The following metrics are currently available:
’mean’: mean dose
’std’: standard deviation of the dose
’max’: maximum dose
’min’: minimum dose
’Dx’: dose quantile(s) for level x (reference_volume)
’Vx’: volume quantile(s) for level x (reference_dose)
’CI’: conformity index
’HI’: homogeneity index
- configuration
See ‘Parameters’.
- Type:
dict
- optimization
See ‘Parameters’.
- Type:
dict
- evaluation
See ‘Parameters’.
- Type:
dict
- input_checker
The object used to approve the input dictionaries.
- Type:
object of class
InputChecker
- logger
The internal object used to print and store logging messages.
- Type:
None or object of class
Logger
- datahub
The object used to manage and distribute information units.
- Type:
None or object of class
Datahub
- patient_loader
The object used to import and type-convert CT and segmentation data.
- Type:
None or object of class
PatientLoader
- plan_generator
The object used to set and type-convert plan properties.
- Type:
None or object of class
PlanGenerator
- dose_info_generator
The object used to specify and type-convert dose (grid) properties.
- Type:
None or object of class
DoseInfoGenerator
- fluence_optimizer
The object used to solve the fluence optimization problem.
- Type:
None or object of class
FluenceOptimizer
- dose_histogram
The object used to evaluate the dose-volume histogram (DVH).
- Type:
None or object of class
DVHEvaluator
- dosimetrics
The object used to evaluate the dosimetrics.
- Type:
None or object of class
DosimetricsEvaluator
- visualizer
The object used to visualize the treatment plan.
- Type:
None or object of class
Visualizer
Example
Our Read the Docs page (https://pyanno4rt.readthedocs.io/en/latest/) features a step-by-step example for the application of this class. You will also find code templates there, e.g. for the optimization components.
Overview
Methods Initialize the configuration classes and process the input data.
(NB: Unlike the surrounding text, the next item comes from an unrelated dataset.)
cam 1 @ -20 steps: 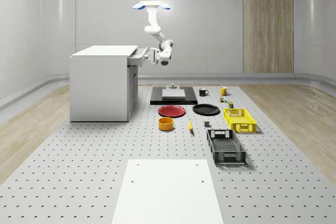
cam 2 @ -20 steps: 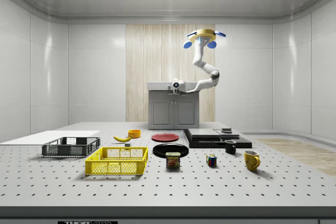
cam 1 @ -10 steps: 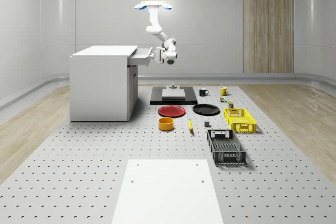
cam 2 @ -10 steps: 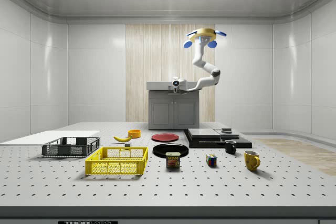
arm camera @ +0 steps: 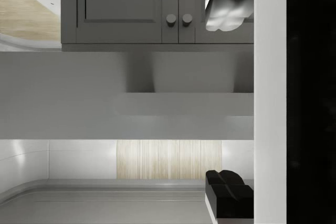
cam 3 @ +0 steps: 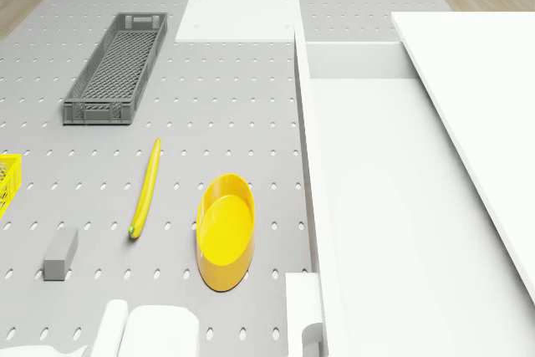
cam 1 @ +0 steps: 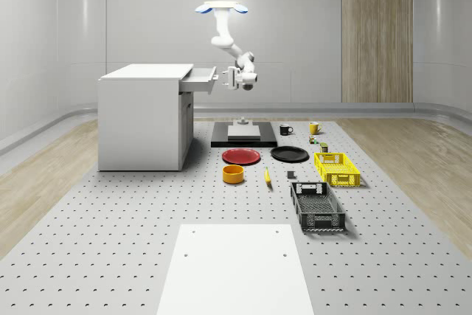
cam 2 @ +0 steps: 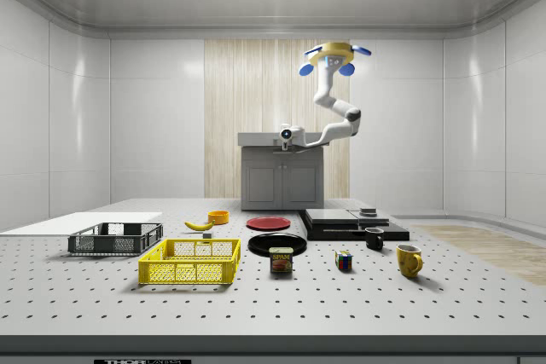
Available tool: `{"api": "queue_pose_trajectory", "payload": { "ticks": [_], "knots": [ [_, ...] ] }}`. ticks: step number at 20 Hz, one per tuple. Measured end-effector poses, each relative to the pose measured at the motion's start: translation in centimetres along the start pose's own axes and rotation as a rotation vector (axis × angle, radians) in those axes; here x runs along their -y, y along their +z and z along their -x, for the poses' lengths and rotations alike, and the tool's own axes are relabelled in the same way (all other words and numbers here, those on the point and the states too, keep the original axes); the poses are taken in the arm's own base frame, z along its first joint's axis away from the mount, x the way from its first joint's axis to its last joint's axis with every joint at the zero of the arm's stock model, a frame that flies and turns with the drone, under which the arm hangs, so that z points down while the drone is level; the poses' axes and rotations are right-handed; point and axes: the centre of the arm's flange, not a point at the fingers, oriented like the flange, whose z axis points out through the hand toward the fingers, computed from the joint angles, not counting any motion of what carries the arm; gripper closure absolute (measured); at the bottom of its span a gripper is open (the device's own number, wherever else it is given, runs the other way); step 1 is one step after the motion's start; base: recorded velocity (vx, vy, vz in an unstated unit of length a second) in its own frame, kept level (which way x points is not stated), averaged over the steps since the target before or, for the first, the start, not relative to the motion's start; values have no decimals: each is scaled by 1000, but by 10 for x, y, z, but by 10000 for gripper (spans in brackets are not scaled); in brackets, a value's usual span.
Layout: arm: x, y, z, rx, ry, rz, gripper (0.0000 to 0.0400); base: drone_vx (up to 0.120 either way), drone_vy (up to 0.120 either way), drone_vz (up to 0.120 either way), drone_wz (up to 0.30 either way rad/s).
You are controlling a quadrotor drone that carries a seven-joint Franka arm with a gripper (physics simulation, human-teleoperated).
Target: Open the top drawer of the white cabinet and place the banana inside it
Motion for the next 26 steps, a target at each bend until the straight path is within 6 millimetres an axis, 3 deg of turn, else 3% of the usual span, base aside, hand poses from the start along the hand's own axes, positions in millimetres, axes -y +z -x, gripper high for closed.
{"api": "queue_pose_trajectory", "payload": {
  "ticks": [2,18,20,23,26],
  "knots": [
    [0,0,0,0,0,0,4,0,120,0,0],
    [0,-1,0,0,0,-1,0,120,120,0,0],
    [-13,-7,-14,190,4,-180,0,120,120,0,0],
    [-43,19,-44,519,-3,-507,0,120,120,0,0],
    [-59,47,-60,755,-5,-743,0,120,120,0,0]
  ]
}}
optimize()Initialize the fluence optimizer and solve the problem.
evaluate()Initialize the evaluation classes and compute the plan metrics.
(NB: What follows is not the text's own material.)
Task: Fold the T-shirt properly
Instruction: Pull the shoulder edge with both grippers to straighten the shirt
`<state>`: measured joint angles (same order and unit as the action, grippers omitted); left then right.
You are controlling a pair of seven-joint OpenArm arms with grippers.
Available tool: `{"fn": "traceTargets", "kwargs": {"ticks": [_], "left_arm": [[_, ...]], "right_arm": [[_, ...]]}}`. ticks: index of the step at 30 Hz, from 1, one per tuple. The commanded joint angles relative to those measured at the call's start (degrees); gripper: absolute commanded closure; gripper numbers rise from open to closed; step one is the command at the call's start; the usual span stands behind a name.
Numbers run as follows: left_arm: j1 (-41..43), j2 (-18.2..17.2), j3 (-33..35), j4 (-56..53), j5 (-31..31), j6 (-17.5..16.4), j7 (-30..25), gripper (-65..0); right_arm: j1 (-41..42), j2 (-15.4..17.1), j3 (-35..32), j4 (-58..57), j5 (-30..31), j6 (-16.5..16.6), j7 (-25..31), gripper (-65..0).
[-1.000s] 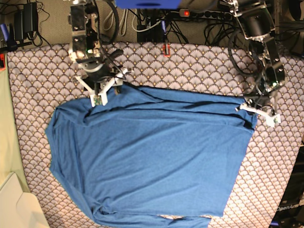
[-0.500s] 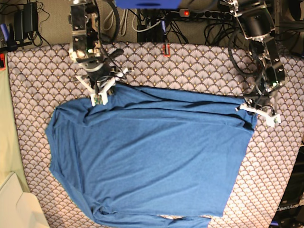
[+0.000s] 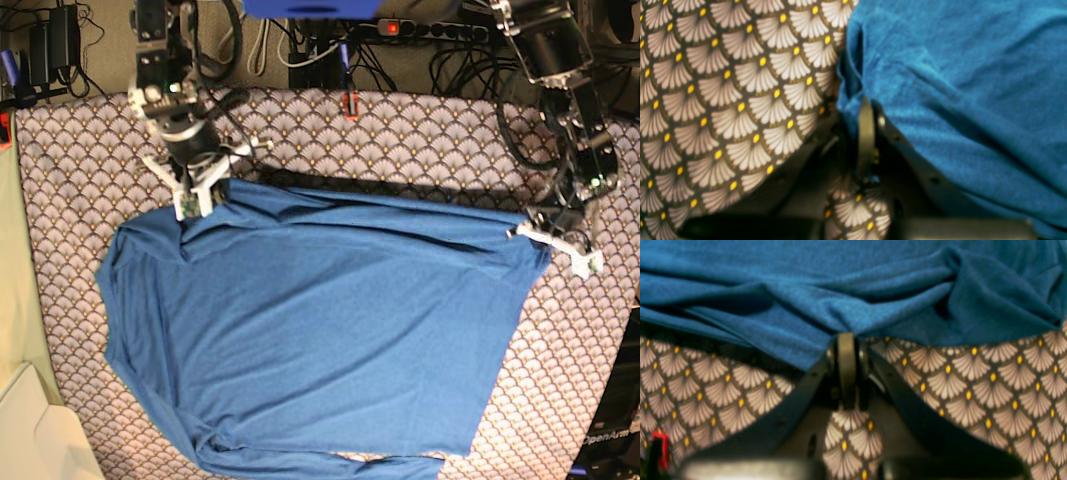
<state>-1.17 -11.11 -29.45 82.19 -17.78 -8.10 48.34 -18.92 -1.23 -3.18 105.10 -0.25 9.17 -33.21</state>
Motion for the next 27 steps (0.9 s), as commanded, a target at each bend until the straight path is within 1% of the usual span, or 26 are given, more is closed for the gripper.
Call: {"fn": "traceTargets", "kwargs": {"ticks": [1, 7, 17, 27], "left_arm": [[-0.5, -0.9, -0.1, 1.1, 0.0, 0.2, -0.4, -0.5], [1.3, -0.7, -0.1, 1.1, 0.0, 0.1, -0.4, -0.5], [4.1, -0.9, -0.2, 1.6, -0.1, 0.1, -0.4, -0.5], [6.8, -1.0, -0.2, 2.4, 0.0, 0.1, -0.4, -0.5]], "right_arm": [[0.0, 0.0, 0.1, 1.8, 0.0, -0.2, 1.6, 0.0], [-3.0, 0.0, 0.0, 3.8, 0.0, -0.2, 1.6, 0.0], [-6.9, 2.5, 0.0, 5.0, 0.0, -0.2, 1.9, 0.0], [-9.5, 2.5, -0.1, 6.8, 0.1, -0.2, 2.3, 0.0]]}}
visualize(parent)Initialize the visualization interface and launch it.
compose()Compose the treatment plan by cycling the entire workflow.
update(key_value_pairs)Update the input dictionaries by specific key-value pairs.
Members
- optimize()[source]
Initialize the fluence optimizer and solve the problem.
- Raises:
AttributeError – If the treatment plan has not been configured yet.
- evaluate()[source]
Initialize the evaluation classes and compute the plan metrics.
- Raises:
AttributeError – If the treatment plan has not been optimized yet.
- visualize(parent=None)[source]
Initialize the visualization interface and launch it.
- Parameters:
parent (None or object of class
MainWindow, default=None) – The object used as a parent window for the visualization interface.- Raises:
AttributeError – If the treatment plan has not been optimized (and evaluated) yet.